Les circonstances du décès de la plongeuse japonaise en 2014, à Rangiroa, ont été examinées, mardi 04 mai 2021, par le tribunal correctionnel. La victime est morte en faisant une dérivante dans la fameuse passe de Tiputa.
Que s’est-il passé sous l’eau ce 27 juillet 2014 ? Les versions divergent. Selon trois plongeurs italiens qui faisaient partie de la palanquée, la victime aurait percuté le récif et aurait ainsi perdu son masque mais aussi son détendeur lié à sa bouteille d’oxygène. Une scène que n’a pas vu le chef de la palanquée occupé avec le mari de la victime, parti plus bas prendre des photos. Selon ce moniteur expérimenté, la plongeuse japonaise qui avait des problèmes pour maintenir son masque sur son visage l’aurait perdu à cause du fort courant et dans la panique aurait enlevé le détendeur. Maître François Quinquis, son avocat, considère que " lorsque le masque laisse passer un petit peu d'eau [...] on panique très vite, on peut avoir 160 heures de plongée [...] on est très mal quand on commence à boire la tasse ".
" On est très mal quand on commence à boire la tasse ", maître François Quinquis
Le couple arrivé du Japon la veille du 27 juillet 2014, en était à sa troisième plongée le jour du drame. La justice reproche au club de ne pas avoir tenu compte de l’état de fatigue du couple après un voyage de plus de 10h, mais aussi le non-respect de la limite de profondeur. Les deux plongeurs japonais aguerris parcouraient le monde pour pratiquer cette activité. La victime avait 160 plongées à son actif, 200 pour son mari. Détenteurs d'une certification PADI niveau Open water diver, ils étaient habilités à descendre au maximum à 29 mètres, pourtant, ils sont allés au-delà de 30 mètres, 36 mètres pour le mari. Une faute non-imputable au chef de la palanquée indique maître François Quinquis, " ce n'est pas le chef de palanquée qui a décidé de descendre au-delà des 29 mètres mais c'est bien le mari de la victime ". L'avocat estime donc "qu'on doit considérer qu'il n'y a aucun lien de causalité de démontré, entre ce dépassement de la profondeur et l'accident, qui est intervenu quand même 16 minutes après".

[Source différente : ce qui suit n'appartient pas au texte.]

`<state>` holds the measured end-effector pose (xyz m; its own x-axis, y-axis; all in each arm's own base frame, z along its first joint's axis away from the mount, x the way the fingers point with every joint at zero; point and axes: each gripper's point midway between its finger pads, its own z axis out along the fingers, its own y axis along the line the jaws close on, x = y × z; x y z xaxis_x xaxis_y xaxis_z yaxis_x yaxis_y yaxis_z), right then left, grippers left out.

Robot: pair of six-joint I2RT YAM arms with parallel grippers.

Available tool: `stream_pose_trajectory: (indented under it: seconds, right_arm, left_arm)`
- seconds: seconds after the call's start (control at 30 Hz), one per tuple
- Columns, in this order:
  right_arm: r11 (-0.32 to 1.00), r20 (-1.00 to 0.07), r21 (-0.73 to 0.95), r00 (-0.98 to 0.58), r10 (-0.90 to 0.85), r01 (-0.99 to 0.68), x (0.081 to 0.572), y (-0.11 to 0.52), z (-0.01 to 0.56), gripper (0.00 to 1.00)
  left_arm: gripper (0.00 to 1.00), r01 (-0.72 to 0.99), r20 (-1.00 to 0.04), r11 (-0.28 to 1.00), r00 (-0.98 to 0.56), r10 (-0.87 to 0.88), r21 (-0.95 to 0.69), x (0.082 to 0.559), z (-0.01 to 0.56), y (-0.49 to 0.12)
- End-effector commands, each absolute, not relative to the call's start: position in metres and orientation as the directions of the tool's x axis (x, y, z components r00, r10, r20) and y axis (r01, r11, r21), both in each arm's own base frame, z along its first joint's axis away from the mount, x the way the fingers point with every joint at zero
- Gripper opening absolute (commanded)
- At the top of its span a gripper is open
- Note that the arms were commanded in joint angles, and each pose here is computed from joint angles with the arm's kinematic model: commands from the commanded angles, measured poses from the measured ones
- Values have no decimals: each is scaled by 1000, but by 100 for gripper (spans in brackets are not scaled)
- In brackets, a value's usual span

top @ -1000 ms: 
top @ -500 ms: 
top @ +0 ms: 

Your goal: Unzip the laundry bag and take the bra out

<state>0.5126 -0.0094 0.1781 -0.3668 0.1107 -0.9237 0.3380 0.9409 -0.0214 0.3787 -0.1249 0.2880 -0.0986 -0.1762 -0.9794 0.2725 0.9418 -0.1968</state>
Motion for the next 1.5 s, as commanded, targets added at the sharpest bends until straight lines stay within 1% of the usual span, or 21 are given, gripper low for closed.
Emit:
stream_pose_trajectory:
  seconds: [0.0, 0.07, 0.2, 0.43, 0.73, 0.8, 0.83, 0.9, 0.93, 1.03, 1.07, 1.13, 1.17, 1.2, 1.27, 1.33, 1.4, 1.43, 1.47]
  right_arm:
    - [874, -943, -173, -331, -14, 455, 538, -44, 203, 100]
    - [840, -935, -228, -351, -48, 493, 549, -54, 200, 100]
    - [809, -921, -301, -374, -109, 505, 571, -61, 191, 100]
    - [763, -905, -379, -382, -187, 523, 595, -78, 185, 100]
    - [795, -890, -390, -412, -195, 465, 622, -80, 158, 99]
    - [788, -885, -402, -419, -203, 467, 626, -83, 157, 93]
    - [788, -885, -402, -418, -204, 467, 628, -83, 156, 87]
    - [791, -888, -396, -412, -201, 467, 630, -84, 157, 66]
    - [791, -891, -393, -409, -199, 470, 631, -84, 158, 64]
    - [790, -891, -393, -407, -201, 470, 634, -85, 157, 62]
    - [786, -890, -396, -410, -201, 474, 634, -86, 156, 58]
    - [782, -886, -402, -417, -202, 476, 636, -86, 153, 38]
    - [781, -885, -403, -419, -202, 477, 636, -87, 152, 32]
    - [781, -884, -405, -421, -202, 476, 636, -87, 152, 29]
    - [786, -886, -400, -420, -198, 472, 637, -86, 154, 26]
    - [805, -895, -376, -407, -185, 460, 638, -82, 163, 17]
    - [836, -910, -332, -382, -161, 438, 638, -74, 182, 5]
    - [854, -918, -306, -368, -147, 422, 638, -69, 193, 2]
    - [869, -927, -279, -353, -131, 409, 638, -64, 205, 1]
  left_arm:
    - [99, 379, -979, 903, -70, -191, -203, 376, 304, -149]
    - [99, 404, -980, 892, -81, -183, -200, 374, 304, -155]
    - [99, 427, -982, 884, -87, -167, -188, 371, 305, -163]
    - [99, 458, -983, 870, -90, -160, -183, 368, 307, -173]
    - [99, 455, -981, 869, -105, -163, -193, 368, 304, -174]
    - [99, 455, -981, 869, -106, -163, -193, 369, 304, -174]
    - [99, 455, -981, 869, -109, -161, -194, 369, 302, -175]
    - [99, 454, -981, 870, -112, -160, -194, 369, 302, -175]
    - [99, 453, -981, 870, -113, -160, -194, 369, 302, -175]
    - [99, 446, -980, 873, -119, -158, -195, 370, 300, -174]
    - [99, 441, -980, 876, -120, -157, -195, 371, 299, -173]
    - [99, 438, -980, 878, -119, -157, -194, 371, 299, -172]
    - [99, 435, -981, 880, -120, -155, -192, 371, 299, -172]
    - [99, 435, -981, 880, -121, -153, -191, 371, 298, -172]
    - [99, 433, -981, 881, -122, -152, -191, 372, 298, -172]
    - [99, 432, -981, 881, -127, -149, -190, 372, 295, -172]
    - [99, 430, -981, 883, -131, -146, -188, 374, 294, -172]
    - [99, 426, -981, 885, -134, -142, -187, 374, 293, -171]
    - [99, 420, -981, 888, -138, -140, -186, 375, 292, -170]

" Ce n'est pas le chef de la palanquée qui a décidé de descendre au-delà des 29 mètres ", maître François Quinquis
Avant de partir, en plongée, le moniteur n'a pas vérifié les fiches de ses clients. Les documents étaient introuvables. Mais, il a expliqué à la barre du tribunal correctionnel qu'il avait pu évaluer leur niveau grâce à une plongée plus simple, effectuée le matin. Dans son réquisitoire, le procureur a indiqué qu'il avait une " impression de flou et de laisser-aller " dans ce dossier. Il faisait référence notamment à l'entretien du matériel de plongée. Des anciens moniteurs du club et des experts ont pointé du doigt la détérioration, par exemple, des détendeurs ou encore le manque de désinfection du matériel. Mais, ces manquements n'ont pas été retenus par le juge d'instruction pour expliquer le décès de la victime.
Une victime qui avait dit à son mari qu'elle était réticente à faire cette plongée. Son époux reconnaitra plus tard que la troisième plongée était trop dure pour eux. A la barre du tribunal correctionnel, le chef de la palanquée a indiqué que s'il devait être reconnu coupable d'avoir réalisé cette dérivante avec ces plongeurs aguerris, la décision ferait jurisprudence et signifierait la mort annoncée de tous les clubs de plongée de Rangiroa qui emmènent, tous les jours, des plongeurs du monde entier admirer le mur de requins gris de la passe de Tiputa.
La famille de la victime était absente au procès, elle ne s’est d'ailleurs pas constituée partie civile. Le procureur a requis une peine de 18 mois de prison avec sursis et 500 000 francs d’amende à l'encontre du chef de la palanquée. 5 millions de francs d’amende pour la société propriétaire du club. La décision a été mise en délibéré au 1er juin.